Sur la proposition de son rapporteur, votre commission a en outre souhaité allonger les délais de licenciement des collaborateurs « familiaux » actuellement en fonction auprès des parlementaires et des autorités territoriales, à la fois pour respecter les principes du code du travail, notamment en matière de préavis, et pour leur permettre de mieux organiser leur réinsertion professionnelle 11 ( * ) .

À l'initiative de Mme Catherine Procaccia, elle a interdit le licenciement d'une femme en état de grossesse , conformément à la règle posée par l'article L. 1225-4 du code du travail.

Plus généralement, sur la proposition de son rapporteur, votre commission a prévu la création d'un dispositif d'accompagnement spécifique au bénéfice des collaborateurs parlementaires licenciés pour un autre motif qu'un motif personnel , c'est-à-dire le plus souvent en raison de la cessation du mandat parlementaire de leur employeur. Ces licenciements resteraient régis par un motif spécifique et ne seraient en aucun cas considérés comme « économiques ». Les collaborateurs licenciés pourraient choisir entre percevoir leur indemnité de préavis et bénéficier de ce dispositif spécifique d'accompagnement qui comporterait, notamment, un bilan de compétence et des périodes de formation ( article 6 bis du projet de loi ).

Enfin, à l'initiative de votre rapporteur, votre commission a renforcé l'efficacité des nouveaux dispositifs de déclaration des « emplois croisés » en :

- permettant à la HATVP d'enjoindre aux membres de cabinet ministériel - et pas uniquement aux membres du Gouvernement - de faire cesser un conflit d'intérêts (article 3 du projet de loi) ;

- rappelant la compétence du bureau de chaque assemblée - et non de la HATVP - pour prévenir et traiter ce type de conflits au sein du Parlement (article 4 du projet de loi) .

4. Les contrôles de la Haute Autorité pour la transparence de la vie publique

À l'initiative de son rapporteur, votre commission a porté de six mois à un an le délai pendant lequel un déclarant est dispensé d'adresser une nouvelle déclaration de situation patrimoniale à la Haute Autorité pour la transparence de la vie publique (HATVP) afin, selon le souhait de cette dernière, « d'éviter de multiplier les exercices déclaratifs au sein d'une même année » ( articles 2 ter du projet de loi et 9 ter du projet de loi organique ).

Sur la proposition de M. François Bonhomme, votre commission a en outre permis l'exercice direct par la HATVP de son droit de communication auprès d'administrations ou de professionnels de documents lui permettant de contrôler la sincérité, l'exhaustivité et l'exactitude des déclarations de situation patrimoniale et des déclarations d'intérêts et d'activités. Cette disposition n'accorde aucune nouvelle prérogative à la HATVP mais supprime l'obligation qui lui était faite jusqu'à présent de faire appel à l'administration fiscale pour exercer ce droit de communication ( articles 2 quater du projet de loi et 9 quater du projet de loi organique ).

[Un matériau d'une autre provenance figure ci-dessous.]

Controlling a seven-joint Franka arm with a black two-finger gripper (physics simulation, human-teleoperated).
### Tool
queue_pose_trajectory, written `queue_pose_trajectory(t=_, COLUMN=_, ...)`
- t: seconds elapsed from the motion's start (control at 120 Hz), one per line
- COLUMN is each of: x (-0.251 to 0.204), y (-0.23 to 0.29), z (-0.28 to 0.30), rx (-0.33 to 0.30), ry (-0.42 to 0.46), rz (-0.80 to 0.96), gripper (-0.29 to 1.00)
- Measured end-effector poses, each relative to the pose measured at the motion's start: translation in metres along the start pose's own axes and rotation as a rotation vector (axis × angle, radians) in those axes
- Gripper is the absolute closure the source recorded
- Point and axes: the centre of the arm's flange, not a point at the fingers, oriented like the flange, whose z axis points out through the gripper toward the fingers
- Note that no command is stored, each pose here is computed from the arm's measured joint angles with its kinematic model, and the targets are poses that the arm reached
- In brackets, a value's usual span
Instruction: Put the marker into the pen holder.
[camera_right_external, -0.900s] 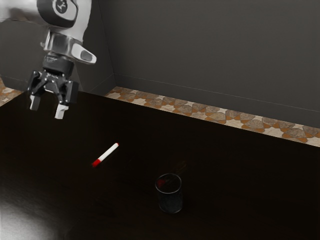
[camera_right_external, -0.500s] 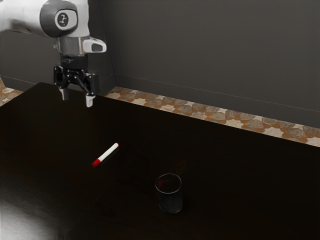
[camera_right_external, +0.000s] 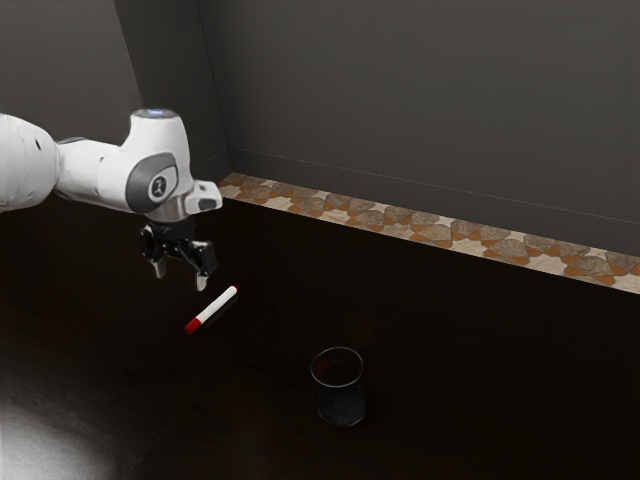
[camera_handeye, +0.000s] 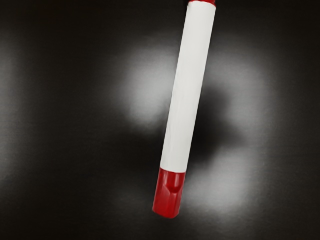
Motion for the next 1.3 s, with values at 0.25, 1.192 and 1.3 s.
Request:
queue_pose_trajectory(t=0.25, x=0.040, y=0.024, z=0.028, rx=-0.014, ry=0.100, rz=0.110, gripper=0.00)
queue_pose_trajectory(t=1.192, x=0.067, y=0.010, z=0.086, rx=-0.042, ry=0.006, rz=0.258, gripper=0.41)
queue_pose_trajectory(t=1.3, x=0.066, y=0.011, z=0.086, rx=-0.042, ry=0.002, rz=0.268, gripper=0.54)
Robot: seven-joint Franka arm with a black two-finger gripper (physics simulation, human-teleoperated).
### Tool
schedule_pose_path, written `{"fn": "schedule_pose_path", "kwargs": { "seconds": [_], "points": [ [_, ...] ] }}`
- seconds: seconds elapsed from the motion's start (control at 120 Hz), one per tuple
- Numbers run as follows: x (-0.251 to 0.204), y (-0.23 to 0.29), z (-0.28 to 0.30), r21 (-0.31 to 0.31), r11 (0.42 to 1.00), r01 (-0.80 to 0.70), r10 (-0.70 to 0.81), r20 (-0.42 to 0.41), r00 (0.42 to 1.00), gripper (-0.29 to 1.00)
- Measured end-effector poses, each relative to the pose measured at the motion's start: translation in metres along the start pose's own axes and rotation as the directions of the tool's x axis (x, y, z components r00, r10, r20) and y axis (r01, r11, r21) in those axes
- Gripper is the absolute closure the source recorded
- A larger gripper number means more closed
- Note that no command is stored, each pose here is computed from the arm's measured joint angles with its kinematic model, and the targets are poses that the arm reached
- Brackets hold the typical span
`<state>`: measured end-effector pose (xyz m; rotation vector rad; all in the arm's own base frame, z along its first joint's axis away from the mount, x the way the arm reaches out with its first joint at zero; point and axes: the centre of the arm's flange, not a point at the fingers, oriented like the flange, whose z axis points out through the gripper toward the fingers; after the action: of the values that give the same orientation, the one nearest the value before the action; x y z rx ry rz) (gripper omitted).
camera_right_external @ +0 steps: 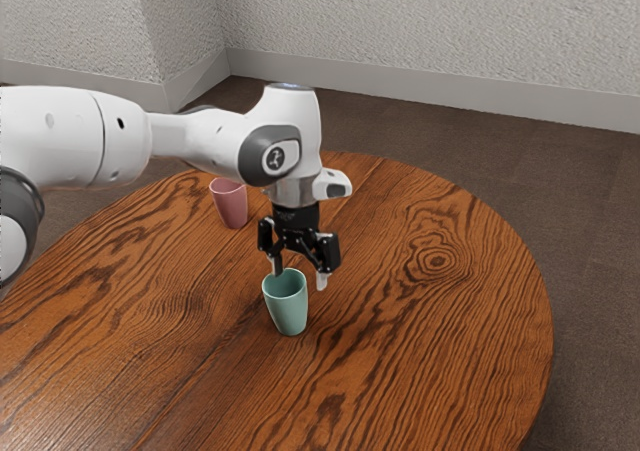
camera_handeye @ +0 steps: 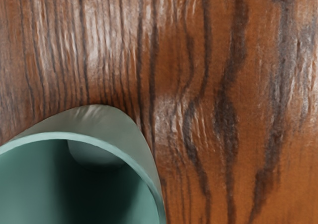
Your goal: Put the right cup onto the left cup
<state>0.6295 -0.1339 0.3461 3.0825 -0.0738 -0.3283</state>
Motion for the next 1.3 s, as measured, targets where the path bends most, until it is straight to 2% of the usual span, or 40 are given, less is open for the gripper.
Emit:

* 3 « Prévenir effectivement les conflits d'intérêts pour les parlementaires » , rapport n° 518 (2010-2011) fait au nom du groupe de travail sur les conflits d'intérêts de la commission des lois du Sénat, p. 12. Ce rapport est consultable au lien suivant :

http://www.senat.fr/rap/r10-518/r10-5181.pdf .

* 4 Cf. le commentaire de l'article 2 du projet de loi pour plus de précisions.

* 5 Loi organique n° 2013-906 et loi n° 2013-907.

* 6 Étude d'impact du projet de loi organique, p. 19.

* 7 Cf . notamment la décision suivante : Conseil constitutionnel, 13 février 2014, Loi organique interdisant le cumul de fonctions exécutives locales avec le mandat de député ou de sénateur , décision n° 2014-689 DC.

* 8 Article selon lequel : « tout mandat impératif est nul. Le droit de vote des membres du Parlement est personnel ».

* 9 Conseil d'État, avis n° 393324 du 12 juin 2017.

* 10 Conseil constitutionnel, commentaire de la décision précitée n° 2011-204 QPC du 9 décembre 2011, M. Jérémy M. [Conduite après usage de stupéfiants] , p. 5.

* 11 Concrètement, le licenciement des actuels collaborateurs « familiaux » leur serait notifié dans un délai de deux mois (contre quinze jours dans le projet de loi initial) et les collaborateurs seraient ensuite autorisés à exécuter leur préavis (trois mois maximum).